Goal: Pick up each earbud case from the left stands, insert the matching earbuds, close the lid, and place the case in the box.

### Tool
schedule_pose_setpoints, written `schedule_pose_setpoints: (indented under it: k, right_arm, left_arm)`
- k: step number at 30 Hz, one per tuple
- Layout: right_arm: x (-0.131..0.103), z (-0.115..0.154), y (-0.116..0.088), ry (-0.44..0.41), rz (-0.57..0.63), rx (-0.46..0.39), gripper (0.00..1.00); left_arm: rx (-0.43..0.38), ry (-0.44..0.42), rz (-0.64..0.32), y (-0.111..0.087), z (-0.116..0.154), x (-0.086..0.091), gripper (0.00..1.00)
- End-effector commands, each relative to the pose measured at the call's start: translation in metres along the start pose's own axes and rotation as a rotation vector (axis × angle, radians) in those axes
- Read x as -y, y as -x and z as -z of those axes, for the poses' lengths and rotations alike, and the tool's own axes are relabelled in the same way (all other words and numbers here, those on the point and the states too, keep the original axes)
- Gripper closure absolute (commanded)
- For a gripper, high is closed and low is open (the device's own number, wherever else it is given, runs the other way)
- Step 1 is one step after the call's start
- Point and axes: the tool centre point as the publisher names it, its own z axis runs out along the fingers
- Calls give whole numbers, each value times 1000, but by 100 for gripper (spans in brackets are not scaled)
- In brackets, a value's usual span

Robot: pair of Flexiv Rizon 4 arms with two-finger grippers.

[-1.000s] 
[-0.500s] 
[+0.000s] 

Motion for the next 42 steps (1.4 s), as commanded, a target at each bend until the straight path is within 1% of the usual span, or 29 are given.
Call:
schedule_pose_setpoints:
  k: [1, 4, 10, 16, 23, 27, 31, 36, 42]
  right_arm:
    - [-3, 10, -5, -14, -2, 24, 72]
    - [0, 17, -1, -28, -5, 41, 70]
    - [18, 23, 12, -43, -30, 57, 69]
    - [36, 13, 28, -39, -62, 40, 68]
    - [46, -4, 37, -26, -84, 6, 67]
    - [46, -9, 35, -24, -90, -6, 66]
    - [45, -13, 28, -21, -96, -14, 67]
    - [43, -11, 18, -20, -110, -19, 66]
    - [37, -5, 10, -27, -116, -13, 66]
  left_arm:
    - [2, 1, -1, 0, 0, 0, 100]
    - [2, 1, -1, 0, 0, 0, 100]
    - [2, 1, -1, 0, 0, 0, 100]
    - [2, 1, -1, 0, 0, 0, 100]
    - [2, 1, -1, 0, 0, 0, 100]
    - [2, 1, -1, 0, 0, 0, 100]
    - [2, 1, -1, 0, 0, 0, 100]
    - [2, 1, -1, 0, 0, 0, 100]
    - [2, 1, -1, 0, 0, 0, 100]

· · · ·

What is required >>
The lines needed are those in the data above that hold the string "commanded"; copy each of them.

Your solution >>
- Gripper closure absolute (commanded)
Motion for the next 42 steps (1.4 s), as commanded, a target at each bend until the straight path is within 1% of the usual span, or 29 are given.

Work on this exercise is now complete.